One powerful solution is inventory-based pricing amplified by artificial intelligence (AI), specifically machine learning algorithms (ML). This is also known as predictive pricing. These algorithms are able to take various shifting influencing factors into account to make accurate demand predictions and price recommendations. By using this software, retailers can transition to a strategy that relies on accurate forecasting rather than relying on guesswork and static rules.
Analyze your data
Retailers sit on a huge amount of internal and external data relevant to their pricing strategy, but many do not have the capability to effectively analyze and act on this data – thus leading to lost profits and inventory mismanagement. Those still following a rule-based system, as opposed to one enhanced with machine learning, are simply not making the most of their available data.
Machine learning algorithms are able to analyze an extensive amount of historical data encompassing a wide array of internal and external factors, including competitor prices, weather conditions, holidays, and marketing expenditures. Within this dataset, these algorithms pick up on patterns in behavior and can make price adjustments accordingly, eschewing the rigid rules of traditional pricing tools. The algorithm not only achieves accuracy in forecasting demand but also provides recommendations for stock adjustments.
Importantly, these predictions are useful for both short-term precision as well as long-term planning, offering valuable insights even in volatile market conditions. This ability to provide proactive guidance positions machine learning algorithms as invaluable tools, ushering in a new era of dynamic and forward-thinking pricing strategies.

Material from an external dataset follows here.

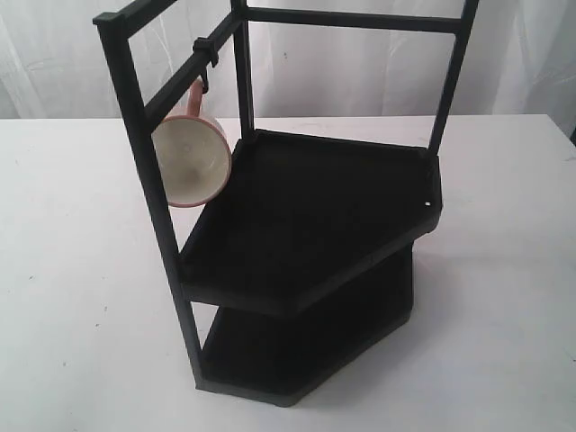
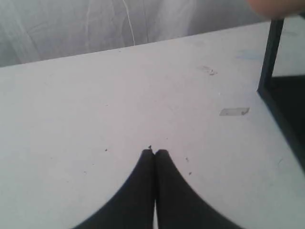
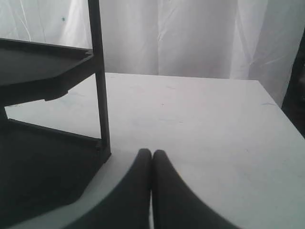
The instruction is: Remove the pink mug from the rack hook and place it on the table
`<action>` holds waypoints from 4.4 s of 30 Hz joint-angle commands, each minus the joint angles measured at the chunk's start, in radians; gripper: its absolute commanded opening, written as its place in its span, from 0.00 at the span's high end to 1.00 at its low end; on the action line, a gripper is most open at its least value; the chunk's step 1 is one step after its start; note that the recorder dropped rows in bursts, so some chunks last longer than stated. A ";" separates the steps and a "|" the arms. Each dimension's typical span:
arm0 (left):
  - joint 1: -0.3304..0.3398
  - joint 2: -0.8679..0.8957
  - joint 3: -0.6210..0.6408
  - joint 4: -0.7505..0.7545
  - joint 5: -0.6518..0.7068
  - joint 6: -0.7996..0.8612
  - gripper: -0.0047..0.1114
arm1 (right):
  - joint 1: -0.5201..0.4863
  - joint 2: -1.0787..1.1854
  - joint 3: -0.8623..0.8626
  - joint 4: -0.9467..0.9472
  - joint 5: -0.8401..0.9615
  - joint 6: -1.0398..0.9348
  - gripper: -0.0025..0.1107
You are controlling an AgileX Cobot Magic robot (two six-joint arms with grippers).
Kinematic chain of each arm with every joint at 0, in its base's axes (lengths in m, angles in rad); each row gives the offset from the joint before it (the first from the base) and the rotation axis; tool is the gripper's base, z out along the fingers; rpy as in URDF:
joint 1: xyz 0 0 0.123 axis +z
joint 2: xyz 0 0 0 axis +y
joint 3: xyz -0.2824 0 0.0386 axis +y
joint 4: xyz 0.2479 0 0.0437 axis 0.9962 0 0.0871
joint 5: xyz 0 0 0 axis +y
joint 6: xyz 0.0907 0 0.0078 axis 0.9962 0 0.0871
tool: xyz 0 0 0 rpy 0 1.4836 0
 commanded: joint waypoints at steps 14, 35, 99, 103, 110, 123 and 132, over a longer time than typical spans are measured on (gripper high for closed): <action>0.000 -0.005 -0.097 -0.176 0.134 -0.420 0.96 | -0.005 -0.006 0.005 -0.007 -0.006 -0.004 0.98; 0.000 0.620 -0.572 -0.713 0.434 0.489 0.42 | -0.005 -0.006 0.005 -0.007 -0.006 -0.004 0.98; -0.309 1.200 -0.764 -1.276 -0.167 1.376 0.42 | -0.005 -0.006 0.005 -0.009 -0.006 -0.004 0.98; -0.309 1.133 -0.762 -1.295 -0.151 1.376 0.42 | -0.005 -0.006 0.005 -0.009 -0.006 -0.004 0.98; -0.307 1.033 -0.681 -1.334 -0.186 1.380 0.41 | -0.005 -0.006 0.005 -0.009 -0.006 -0.004 0.98; -0.307 0.974 -0.644 -1.463 -0.171 1.294 0.39 | -0.005 -0.006 0.005 -0.006 -0.006 -0.004 0.98; -0.307 1.030 -0.659 -1.461 -0.140 1.305 0.39 | -0.005 -0.006 0.005 -0.006 -0.006 -0.004 0.98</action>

Accurately determine price elasticity
Central to all ML inventory-based pricing tools is the concept of price elasticity, a crucial metric for effective pricing recommendations. Price elasticity measures the sensitivity of the quantity demanded or supplied of a good to changes in its price, specifically calculating the percentage change in demand or supply resulting from a one percent change in price. This metric hinges on factors such as product necessity and the availability of substitutes.
Understanding a product’s price elasticity empowers retailers to make informed decisions about discounts and price increases. This knowledge facilitates the optimization of prices for maximum profit. Additionally, awareness of elasticity guides decisions on discounts for seasonal stock. An elastic demand may prompt a small discount to hasten sales, preventing unsold stock obsolescence. Conversely, for an inelastic product, like a dress in high demand due to a celebrity endorsement, a slight price increase can capitalize on trends, maximizing profits. This application of price elasticity exemplifies the nuanced decision-making facilitated by modern inventory-based pricing tools.
Adopt inventory-based pricing with machine learning
To stay competitive in today’s dynamic marketplace and overcome stock-based challenges like excess inventory, retailers need to adopt a predictive pricing solution such as 7Learnings. By doing so, they gain the ability to set explicit business goals—whether achieving sales targets or swiftly selling outdated items—allowing the algorithm to tailor pricing decisions accordingly. Additionally, it is possible to establish company-specific price rules, ensuring AI-driven adjustments align seamlessly with the overarching company strategy.
This multifaceted approach not only enhances precision in pricing decisions but also affords businesses the adaptability to meet diverse objectives, making predictive pricing a comprehensive solution for dynamic and goal-oriented pricing strategies.